Give back the full data, unchanged and complete.

DATASET START

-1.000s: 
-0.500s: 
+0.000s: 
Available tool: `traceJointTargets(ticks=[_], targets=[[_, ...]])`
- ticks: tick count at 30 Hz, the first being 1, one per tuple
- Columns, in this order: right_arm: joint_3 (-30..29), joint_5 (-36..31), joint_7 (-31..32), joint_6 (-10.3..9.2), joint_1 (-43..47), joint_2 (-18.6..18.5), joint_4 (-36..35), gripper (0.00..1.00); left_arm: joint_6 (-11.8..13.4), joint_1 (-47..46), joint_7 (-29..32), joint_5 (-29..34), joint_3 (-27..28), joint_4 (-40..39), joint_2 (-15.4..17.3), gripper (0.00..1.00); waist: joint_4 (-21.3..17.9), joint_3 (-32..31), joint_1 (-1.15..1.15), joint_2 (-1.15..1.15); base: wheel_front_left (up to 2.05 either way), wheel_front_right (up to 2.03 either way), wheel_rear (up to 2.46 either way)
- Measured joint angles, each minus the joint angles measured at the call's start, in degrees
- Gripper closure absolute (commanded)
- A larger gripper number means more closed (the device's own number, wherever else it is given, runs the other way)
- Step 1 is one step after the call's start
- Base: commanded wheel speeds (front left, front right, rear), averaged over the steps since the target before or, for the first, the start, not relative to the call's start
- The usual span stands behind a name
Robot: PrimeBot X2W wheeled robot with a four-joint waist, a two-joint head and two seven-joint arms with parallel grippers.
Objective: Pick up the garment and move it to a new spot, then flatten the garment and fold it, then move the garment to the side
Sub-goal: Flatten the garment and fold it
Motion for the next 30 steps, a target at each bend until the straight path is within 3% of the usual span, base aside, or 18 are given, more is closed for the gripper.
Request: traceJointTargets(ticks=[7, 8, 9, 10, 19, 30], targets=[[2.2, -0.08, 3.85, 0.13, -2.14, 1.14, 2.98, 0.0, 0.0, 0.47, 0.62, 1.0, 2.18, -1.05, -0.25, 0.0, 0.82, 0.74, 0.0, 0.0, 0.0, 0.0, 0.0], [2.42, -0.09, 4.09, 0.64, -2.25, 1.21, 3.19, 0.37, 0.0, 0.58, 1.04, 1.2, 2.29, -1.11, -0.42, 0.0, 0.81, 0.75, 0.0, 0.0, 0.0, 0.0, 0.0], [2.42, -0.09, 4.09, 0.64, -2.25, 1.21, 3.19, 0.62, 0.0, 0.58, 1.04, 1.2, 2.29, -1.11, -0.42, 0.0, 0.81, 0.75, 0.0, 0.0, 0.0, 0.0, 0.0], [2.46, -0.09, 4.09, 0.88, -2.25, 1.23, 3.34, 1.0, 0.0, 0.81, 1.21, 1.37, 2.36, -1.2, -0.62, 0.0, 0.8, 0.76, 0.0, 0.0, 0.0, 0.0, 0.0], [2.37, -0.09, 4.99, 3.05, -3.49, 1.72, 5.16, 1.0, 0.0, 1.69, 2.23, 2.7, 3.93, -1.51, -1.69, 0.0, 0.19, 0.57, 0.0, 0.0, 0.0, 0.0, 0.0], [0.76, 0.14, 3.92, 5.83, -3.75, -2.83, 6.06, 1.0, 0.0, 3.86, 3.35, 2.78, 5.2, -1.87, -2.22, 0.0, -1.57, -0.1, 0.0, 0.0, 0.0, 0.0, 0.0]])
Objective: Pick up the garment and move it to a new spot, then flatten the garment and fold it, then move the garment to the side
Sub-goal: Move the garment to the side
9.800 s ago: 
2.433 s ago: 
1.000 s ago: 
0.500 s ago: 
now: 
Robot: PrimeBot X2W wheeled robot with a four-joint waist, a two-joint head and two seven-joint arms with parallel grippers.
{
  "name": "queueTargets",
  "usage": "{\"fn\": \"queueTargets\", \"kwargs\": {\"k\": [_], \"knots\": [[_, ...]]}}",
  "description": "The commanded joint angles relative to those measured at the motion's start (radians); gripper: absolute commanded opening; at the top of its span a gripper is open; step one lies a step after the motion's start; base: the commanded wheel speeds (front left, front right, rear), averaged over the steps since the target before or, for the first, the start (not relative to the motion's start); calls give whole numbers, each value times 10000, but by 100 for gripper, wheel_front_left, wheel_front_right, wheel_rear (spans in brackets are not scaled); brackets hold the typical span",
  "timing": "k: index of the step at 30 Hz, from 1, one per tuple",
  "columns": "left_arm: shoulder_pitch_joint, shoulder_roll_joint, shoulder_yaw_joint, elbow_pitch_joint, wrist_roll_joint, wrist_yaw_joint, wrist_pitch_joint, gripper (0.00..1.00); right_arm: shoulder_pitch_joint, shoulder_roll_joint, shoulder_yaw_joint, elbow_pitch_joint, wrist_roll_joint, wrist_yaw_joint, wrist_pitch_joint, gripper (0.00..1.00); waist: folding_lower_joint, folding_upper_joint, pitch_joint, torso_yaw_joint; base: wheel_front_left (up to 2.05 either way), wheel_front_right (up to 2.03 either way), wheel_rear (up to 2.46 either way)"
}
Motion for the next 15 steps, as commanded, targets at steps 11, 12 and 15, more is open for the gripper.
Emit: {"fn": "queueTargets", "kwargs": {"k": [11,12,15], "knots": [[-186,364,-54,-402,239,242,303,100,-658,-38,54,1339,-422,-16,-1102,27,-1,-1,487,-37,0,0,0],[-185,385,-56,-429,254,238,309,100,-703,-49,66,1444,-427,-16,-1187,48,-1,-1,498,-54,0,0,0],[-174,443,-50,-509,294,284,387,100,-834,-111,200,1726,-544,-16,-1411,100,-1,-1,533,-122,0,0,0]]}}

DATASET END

SOLUTION>
-1.000s: 
-0.500s: 
+0.000s: 
Available tool: `traceJointTargets(ticks=[_], targets=[[_, ...]])`
- ticks: tick count at 30 Hz, the first being 1, one per tuple
- Columns, in this order: right_arm: joint_3 (-30..29), joint_5 (-36..31), joint_7 (-31..32), joint_6 (-10.3..9.2), joint_1 (-43..47), joint_2 (-18.6..18.5), joint_4 (-36..35), gripper (0.00..1.00); left_arm: joint_6 (-11.8..13.4), joint_1 (-47..46), joint_7 (-29..32), joint_5 (-29..34), joint_3 (-27..28), joint_4 (-40..39), joint_2 (-15.4..17.3), gripper (0.00..1.00); waist: joint_4 (-21.3..17.9), joint_3 (-32..31), joint_1 (-1.15..1.15), joint_2 (-1.15..1.15); base: wheel_front_left (up to 2.05 either way), wheel_front_right (up to 2.03 either way), wheel_rear (up to 2.46 either way)
- Measured joint angles, each minus the joint angles measured at the call's start, in degrees
- Gripper closure absolute (commanded)
- A larger gripper number means more closed (the device's own number, wherever else it is given, runs the other way)
- Step 1 is one step after the call's start
- Base: commanded wheel speeds (front left, front right, rear), averaged over the steps since the target before or, for the first, the start, not relative to the call's start
- The usual span stands behind a name
Robot: PrimeBot X2W wheeled robot with a four-joint waist, a two-joint head and two seven-joint arms with parallel grippers.
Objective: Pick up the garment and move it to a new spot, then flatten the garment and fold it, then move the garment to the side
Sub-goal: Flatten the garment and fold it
Motion for the next 30 steps, a target at each bend until the straight path is within 3% of the usual span, base aside, or 18 are given, more is closed for the gripper.
Request: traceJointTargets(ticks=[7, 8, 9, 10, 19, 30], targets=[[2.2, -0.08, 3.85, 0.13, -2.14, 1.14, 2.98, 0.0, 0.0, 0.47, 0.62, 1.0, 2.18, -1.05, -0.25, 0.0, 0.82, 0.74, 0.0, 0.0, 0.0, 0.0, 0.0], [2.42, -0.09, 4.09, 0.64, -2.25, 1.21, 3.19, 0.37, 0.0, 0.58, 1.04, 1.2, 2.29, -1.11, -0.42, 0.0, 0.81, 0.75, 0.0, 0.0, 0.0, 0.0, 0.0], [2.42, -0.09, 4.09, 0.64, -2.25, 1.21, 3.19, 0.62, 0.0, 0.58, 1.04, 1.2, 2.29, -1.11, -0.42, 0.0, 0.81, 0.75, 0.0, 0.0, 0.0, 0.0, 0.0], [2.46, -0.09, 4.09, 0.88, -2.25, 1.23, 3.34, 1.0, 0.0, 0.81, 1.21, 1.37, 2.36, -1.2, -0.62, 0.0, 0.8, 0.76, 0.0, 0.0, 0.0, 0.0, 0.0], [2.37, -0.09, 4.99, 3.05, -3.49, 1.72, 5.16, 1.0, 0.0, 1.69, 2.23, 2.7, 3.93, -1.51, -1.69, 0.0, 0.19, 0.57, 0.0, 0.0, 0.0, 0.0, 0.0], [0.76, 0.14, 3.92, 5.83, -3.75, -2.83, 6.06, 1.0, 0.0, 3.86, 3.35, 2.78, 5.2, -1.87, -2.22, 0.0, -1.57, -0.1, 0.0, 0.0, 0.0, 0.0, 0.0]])
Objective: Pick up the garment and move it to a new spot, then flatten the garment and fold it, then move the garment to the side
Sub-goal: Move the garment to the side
9.800 s ago: 
2.433 s ago: 
1.000 s ago: 
0.500 s ago: 
now: 
Robot: PrimeBot X2W wheeled robot with a four-joint waist, a two-joint head and two seven-joint arms with parallel grippers.
{
  "name": "queueTargets",
  "usage": "{\"fn\": \"queueTargets\", \"kwargs\": {\"k\": [_], \"knots\": [[_, ...]]}}",
  "description": "The commanded joint angles relative to those measured at the motion's start (radians); gripper: absolute commanded opening; at the top of its span a gripper is open; step one lies a step after the motion's start; base: the commanded wheel speeds (front left, front right, rear), averaged over the steps since the target before or, for the first, the start (not relative to the motion's start); calls give whole numbers, each value times 10000, but by 100 for gripper, wheel_front_left, wheel_front_right, wheel_rear (spans in brackets are not scaled); brackets hold the typical span",
  "timing": "k: index of the step at 30 Hz, from 1, one per tuple",
  "columns": "left_arm: shoulder_pitch_joint, shoulder_roll_joint, shoulder_yaw_joint, elbow_pitch_joint, wrist_roll_joint, wrist_yaw_joint, wrist_pitch_joint, gripper (0.00..1.00); right_arm: shoulder_pitch_joint, shoulder_roll_joint, shoulder_yaw_joint, elbow_pitch_joint, wrist_roll_joint, wrist_yaw_joint, wrist_pitch_joint, gripper (0.00..1.00); waist: folding_lower_joint, folding_upper_joint, pitch_joint, torso_yaw_joint; base: wheel_front_left (up to 2.05 either way), wheel_front_right (up to 2.03 either way), wheel_rear (up to 2.46 either way)"
}
Motion for the next 15 steps, as commanded, targets at steps 11, 12 and 15, more is open for the gripper.
Emit: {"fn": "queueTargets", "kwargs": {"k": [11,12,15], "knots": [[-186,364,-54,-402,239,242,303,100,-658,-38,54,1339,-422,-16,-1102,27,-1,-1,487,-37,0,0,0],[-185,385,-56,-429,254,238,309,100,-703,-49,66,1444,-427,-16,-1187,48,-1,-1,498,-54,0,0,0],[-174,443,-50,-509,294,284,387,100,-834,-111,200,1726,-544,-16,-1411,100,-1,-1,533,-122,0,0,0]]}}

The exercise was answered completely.